Eu andei pro meu novo departamento e suspirei quando cheguei lá. Aquele não era o meu lugar, eu sabia que tinha que me acostumar, mas isso ia ser complicado.
- Olá pessoal – falei.
- Oi, Caio – disse uma mulher que eu não lembrava o nome.
- Veio pra cá no lugar da Alexia? – perguntou outra.
- Isso mesmo.
- Ah, legal.
- Sair da linha branca é complicado, hein? – um cara riu.
- Pois é, mas eu vou me acostumar.
Menos de 15 minutos depois uma gritaria começou na loja. Era a Patrícia e a Camila que estavam brigando. O Gabriel estava junto, mas com a cabeça baixa.
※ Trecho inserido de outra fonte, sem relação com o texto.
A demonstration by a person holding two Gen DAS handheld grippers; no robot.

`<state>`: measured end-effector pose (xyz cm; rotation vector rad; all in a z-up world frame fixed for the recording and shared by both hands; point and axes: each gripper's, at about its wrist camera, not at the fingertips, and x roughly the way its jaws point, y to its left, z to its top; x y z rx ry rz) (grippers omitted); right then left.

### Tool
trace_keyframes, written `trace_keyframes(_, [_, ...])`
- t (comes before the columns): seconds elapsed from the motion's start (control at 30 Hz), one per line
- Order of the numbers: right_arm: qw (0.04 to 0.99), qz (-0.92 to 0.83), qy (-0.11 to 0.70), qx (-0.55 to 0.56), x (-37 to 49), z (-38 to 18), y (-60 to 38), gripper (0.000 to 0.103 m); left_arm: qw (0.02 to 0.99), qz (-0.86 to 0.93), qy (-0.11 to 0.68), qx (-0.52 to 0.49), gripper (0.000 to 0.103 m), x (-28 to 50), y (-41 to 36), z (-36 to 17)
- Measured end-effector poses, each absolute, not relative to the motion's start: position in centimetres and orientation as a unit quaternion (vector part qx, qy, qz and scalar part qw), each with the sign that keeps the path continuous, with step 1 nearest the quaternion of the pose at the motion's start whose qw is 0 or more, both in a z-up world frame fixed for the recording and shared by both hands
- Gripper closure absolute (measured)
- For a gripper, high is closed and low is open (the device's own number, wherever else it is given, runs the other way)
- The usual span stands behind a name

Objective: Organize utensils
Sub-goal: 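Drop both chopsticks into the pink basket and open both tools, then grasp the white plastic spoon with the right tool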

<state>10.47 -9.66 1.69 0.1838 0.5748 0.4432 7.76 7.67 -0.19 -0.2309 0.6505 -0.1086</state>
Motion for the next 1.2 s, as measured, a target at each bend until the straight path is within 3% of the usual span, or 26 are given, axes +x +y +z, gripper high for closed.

- JÁ CHEGA – gritou Jonas.
Elas pararam, mas ficaram se olhando com a cara feia. Eu não queria ser o Jonas naquele momento...
Para complicar a situação, o Tácio apareceu na loja. Nós não sabíamos que ele ia naquele dia, provavelmente foi uma visita surpresa.
Ele interferiu no assunto e rapidamente, as duas saíram da filial.
- O que será que aconteceu? – perguntou uma das vendedoras de estofados.
- Será que elas foram mandadas embora? – perguntou a outra.
- Acho que só foram suspensas – comentei.
E eu acabei acertando. Pouco tempo depois a fofoca rolou solta na loja. Camila e Patrícia foram suspensas por 3 dias cada uma.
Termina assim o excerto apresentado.